超時空メルヘン「ババジ君」第5話
第4話のつづきです。
すると、何とその女の子は腰につけていた短刀を抜くやいなや、ババジ君に襲いかかってきました。
ババジ君はかわすにはかわしましたが、あまりにも咄嗟の出来事だったので、尻餅をついてしまいました。
女の子の持っている短刀は、円月刀のように刃全体が三日月のようにカーブをしています。丁度、アラビアの盗賊が持っているものを縮小したものと言えば分かりやすいでしょうか。
切っ先が午後の強い日差しを反射して強烈に光っています。
ババジ君はこのような形の短刀を見るのは初めてでしたが、凶悪なまでにカーブをしている刃のラインが鎌首を擡げた印度コブラのように邪悪で、見るだけで身の危険を本能的に感じました。
殺されるかもしれない、そう思った瞬間ババジ君は素早く立ち上がり、ダッシュで逃げました。もちろん全速力です。
「逃げるんがぁ、ダメな!!」
女の子は、手に持っていた短刀を思いっきりババジ君に向かって投げつけました。
でも、ババジ君の音速に近い速度に対して、手で投げた刃物が追いつけるはずもありません。
クルクルと回転しながら飛んでいた短刀はすぐに勢いがなくなり、地面にむなしく落下、柄を上にして切先が地面に突き刺さりました。
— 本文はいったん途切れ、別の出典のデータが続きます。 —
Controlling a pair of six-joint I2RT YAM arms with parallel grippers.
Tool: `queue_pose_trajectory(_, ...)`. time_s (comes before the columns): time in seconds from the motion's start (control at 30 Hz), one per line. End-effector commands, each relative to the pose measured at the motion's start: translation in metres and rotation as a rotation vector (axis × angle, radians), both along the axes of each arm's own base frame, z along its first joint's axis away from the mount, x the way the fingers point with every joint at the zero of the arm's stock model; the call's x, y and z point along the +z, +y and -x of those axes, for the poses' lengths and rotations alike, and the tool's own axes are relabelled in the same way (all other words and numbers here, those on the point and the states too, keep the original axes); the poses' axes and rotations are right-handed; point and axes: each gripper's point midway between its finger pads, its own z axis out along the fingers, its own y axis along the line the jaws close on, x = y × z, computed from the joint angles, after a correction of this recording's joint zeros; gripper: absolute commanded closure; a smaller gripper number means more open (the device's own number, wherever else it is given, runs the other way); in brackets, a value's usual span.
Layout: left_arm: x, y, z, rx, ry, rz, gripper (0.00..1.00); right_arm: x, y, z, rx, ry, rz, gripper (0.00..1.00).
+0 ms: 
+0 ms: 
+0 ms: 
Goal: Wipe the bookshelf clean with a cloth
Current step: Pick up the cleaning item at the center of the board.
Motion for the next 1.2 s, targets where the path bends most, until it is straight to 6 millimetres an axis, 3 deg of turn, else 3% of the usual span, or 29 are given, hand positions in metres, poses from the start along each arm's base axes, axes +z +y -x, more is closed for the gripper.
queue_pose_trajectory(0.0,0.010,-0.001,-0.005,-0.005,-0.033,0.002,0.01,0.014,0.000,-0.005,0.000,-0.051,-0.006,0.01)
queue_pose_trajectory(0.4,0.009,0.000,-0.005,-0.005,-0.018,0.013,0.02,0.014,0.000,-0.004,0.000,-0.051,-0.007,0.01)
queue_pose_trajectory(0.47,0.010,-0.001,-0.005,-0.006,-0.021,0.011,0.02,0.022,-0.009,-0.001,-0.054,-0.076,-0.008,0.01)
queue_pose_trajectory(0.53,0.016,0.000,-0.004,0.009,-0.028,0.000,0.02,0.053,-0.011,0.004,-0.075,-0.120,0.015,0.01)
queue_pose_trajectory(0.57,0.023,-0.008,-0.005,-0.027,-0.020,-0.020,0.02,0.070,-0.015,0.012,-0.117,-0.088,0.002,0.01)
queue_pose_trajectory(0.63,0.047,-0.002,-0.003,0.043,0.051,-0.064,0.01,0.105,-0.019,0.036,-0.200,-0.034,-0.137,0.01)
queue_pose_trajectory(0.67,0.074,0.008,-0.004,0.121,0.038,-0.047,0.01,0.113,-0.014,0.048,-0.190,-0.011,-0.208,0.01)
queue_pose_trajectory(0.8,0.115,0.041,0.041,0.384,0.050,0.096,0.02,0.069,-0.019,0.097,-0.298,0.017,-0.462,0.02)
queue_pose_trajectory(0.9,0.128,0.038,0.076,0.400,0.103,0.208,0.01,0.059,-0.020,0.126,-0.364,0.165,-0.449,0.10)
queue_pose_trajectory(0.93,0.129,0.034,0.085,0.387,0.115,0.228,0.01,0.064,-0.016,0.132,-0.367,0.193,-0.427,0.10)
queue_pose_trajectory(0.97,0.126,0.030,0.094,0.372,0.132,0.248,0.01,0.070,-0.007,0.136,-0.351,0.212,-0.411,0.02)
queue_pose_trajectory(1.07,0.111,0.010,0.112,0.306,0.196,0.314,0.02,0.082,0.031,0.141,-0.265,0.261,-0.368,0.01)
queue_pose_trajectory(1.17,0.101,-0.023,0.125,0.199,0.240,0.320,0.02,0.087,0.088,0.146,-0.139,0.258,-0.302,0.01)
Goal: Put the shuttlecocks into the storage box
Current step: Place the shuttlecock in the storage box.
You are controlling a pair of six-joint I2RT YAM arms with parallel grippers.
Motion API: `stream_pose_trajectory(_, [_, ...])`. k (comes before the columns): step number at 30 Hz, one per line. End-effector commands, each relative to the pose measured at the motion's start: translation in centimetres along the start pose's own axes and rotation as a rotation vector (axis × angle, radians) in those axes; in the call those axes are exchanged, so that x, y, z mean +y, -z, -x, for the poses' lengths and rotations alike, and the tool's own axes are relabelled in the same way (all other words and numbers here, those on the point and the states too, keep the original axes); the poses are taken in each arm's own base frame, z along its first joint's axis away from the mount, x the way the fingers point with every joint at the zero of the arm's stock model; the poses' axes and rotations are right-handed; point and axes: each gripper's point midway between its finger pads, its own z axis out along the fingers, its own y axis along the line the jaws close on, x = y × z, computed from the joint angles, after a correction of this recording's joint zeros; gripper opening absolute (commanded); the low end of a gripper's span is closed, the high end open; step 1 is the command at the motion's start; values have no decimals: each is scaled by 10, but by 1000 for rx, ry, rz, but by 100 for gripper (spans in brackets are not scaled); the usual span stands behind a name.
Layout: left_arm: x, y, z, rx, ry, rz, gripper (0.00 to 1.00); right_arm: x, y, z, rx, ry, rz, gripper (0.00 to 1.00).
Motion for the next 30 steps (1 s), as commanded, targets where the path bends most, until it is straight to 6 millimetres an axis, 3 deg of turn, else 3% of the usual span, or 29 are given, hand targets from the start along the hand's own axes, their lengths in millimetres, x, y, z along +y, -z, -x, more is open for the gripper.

その瞬間を待ち構えていたかのように、ババジ君はUターンして地面に突き刺さっている短刀を奪い、女の子の方に向かって突進していきました。ほんの1秒にも満たない一瞬の出来事です。短刀を振りかざし、女の子の頭上に突き刺そうかとする瞬間、カキーンという鈍い音がしたと同時に、短刀の刃が真っ二つに割れ、折れた刃が勢いよく回転して空の彼方に消え去りました。女の子は短剣の鞘でババジ君の攻撃を防御、しかも宝石だらけの派手な装飾が施された鞘のちょうどダイヤモンドの部分に刃があたったので、刃が真っ二つに折れてしまったのです。
不意をつかれたババジ君に一瞬のスキが生じました。間髪を入れずにババジ君の股間に女の子の強烈な蹴りが入り、続いて鳩尾に掌底の打撃が加わりました。
薄れてゆく意識の中でババジ君は、「この刀の鞘を売れば、いっぱい遊べるのにな」と思いました。